“Bir köpek kuyruğunu neden sallar? Çünkü köpek kuyruğundan daha akıllıdır. Eğer kuyruk daha akıllı olsaydı, kuyruk köpeği sallardı.”
Wag The Dog, adını açıklar nitelikteki bu gönderme ile başlıyor ve sanki seyircisine filmi izlerken arada açıp bakması için bir rehber kitapçık bırakıyor. Dustin Hoffman ve Robert De Niro şu sorunun cevabını merak ediyor mudur acaba: Oyunu kuralına göre oynamak mı yeğdir, yoksa kuralları baştan yazmak mı? Cevap, sorgulayıcı zihinlerin büyük ve derin düşünce kazanlarında 97’den beri kaynıyor olmalı.
Amerika Birleşik Devletleri’ nin siyasi seçim arifesinde, kendi doğal şartlarında dahi çetin ve yıpratıcı olan sürece beklenmedik zorluk ve sürprizlerin dahil olması ve bu gelişmeler karşısında oluşan savunucu tutum ve taktikler konu ediliyor filmde. İktidar partisinin başkanının, bir saray ziyareti sırasında genç bir izci kıza cinsel tacizde bulunma haberinin ülkede dalga dalga yayılmaya başlaması üzerine ortalık karışıyor. Güç dengelerinin değişmesinden endişelenen başkanın ekibi adeta -umutsuz anlar umutsuz çözümleri beraberinde getirir – sözünü hayata geçiriyor. Bu umutsuz andaki akla yatkın çözüm; De Niro tarafından dile getiriliyor: “Hikayeyi değiştir, başrolü değiştir.” Böylelikle gündem değiştirmek için büyük bir organizasyonun yapılması tasarlanıyor. Savaşa girmek, daha doğrusu savaşa girildiğinin düşünülmesi; yalnızca Amerikan halkının ilgisini başkanın kirli gündeminden daha vahşi bir gündeme çekmek için isteniyor. Arnavutluk, kimsenin ilgilenmeyeceği veya konunun peşine düşmeyeceği bir ülke olarak tanımlanıp, sözde savaş için uygun görülüyor. Bu savaşın kısa filmini çekmek üzere bir Hollywood yapımcısı ile anlaşılıyor. Amerika’ya saldıran Arnavutluk gösterisi, halkın damarına basacak bir milli bestenin servis edilmesi ile de güçlendiriliyor. “Gösteri bittiğinde herkes savaşı değil, sloganı hatırlar.” deniyor.

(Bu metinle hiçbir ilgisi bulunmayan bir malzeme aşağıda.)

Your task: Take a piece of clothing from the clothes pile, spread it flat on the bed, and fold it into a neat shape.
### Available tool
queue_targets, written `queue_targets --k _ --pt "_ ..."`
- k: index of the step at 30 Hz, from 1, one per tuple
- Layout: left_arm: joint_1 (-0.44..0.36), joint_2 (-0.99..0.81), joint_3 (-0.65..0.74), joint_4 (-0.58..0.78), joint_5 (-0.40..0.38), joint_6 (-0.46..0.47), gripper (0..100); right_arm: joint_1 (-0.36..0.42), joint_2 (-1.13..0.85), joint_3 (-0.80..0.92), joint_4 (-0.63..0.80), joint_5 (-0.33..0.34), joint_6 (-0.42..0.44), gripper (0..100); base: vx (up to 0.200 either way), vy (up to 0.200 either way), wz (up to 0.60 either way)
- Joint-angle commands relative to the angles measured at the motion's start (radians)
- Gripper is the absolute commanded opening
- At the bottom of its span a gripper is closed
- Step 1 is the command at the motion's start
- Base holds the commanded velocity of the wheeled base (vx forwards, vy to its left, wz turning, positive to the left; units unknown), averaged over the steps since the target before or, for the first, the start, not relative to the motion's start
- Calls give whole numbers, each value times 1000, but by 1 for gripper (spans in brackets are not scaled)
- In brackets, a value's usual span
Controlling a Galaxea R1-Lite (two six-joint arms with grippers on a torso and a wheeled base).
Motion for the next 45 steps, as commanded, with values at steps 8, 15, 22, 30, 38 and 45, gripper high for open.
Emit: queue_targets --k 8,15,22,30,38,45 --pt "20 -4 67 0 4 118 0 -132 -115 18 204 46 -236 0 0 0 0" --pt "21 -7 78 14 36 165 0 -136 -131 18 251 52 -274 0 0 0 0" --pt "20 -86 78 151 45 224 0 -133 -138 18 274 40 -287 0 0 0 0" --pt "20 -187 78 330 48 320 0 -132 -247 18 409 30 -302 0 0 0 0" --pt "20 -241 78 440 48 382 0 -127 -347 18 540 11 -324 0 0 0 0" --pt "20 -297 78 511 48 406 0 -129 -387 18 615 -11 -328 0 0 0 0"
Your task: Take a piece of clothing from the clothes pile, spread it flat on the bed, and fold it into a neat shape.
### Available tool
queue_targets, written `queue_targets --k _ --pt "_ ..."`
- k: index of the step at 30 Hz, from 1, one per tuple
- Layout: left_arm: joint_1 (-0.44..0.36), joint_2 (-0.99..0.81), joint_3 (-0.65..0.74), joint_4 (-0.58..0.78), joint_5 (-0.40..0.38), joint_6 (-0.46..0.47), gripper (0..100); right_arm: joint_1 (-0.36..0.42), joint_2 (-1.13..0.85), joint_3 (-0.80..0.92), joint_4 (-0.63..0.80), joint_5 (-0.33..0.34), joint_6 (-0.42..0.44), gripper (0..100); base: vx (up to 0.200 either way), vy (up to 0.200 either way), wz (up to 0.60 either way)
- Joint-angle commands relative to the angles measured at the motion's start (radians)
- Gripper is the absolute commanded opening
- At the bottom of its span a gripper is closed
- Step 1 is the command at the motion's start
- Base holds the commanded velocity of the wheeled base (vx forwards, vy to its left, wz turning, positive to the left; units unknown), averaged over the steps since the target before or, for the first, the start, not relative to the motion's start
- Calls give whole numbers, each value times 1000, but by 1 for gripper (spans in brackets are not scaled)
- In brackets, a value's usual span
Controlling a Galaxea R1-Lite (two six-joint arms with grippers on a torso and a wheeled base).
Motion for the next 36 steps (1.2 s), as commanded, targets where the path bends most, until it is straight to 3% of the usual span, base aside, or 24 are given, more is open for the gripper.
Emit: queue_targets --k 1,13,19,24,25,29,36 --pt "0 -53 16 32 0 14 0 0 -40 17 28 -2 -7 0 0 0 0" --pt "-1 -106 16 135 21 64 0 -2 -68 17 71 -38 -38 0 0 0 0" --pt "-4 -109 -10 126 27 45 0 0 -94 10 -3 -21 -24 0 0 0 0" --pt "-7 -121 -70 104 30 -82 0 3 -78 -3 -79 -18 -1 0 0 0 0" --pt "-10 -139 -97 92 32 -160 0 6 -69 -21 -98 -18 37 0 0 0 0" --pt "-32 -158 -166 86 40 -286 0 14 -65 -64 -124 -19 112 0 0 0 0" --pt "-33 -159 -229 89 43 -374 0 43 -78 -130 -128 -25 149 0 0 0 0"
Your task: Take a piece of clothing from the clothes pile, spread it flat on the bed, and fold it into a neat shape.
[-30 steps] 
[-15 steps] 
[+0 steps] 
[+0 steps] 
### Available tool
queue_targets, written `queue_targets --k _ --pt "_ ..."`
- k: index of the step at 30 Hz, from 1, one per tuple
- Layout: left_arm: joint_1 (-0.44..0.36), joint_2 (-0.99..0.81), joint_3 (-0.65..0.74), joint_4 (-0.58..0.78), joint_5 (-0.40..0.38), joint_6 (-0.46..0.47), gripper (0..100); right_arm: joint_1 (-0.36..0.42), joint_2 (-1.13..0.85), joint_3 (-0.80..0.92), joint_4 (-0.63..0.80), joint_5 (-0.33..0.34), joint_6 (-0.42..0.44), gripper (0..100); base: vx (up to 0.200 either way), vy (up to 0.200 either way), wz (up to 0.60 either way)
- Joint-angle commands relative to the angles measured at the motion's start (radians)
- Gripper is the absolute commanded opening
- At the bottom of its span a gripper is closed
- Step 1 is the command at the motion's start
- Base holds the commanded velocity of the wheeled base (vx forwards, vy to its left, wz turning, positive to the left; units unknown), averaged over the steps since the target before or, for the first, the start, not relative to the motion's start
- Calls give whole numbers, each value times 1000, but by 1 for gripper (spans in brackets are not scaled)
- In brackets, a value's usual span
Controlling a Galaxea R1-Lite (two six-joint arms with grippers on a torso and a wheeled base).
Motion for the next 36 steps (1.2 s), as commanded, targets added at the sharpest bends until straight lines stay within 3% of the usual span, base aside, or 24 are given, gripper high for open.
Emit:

Hem sürecin kendisi hem de sonuçlarıyla, etkisi dünya genelinde yankı uyandıran bir seçim dönemini geride bıraktığımız şu sırada, bu iddialı filme bir şans vermenizi öneriyoruz. Medyanın iç çözümlemelerine dair eleştirel metinlere göz atmanızı ve haberleri, filmden sonra kazandığınız bakış açısı ile okuyup yorumlamanızı umuyoruz. İyi seyirler.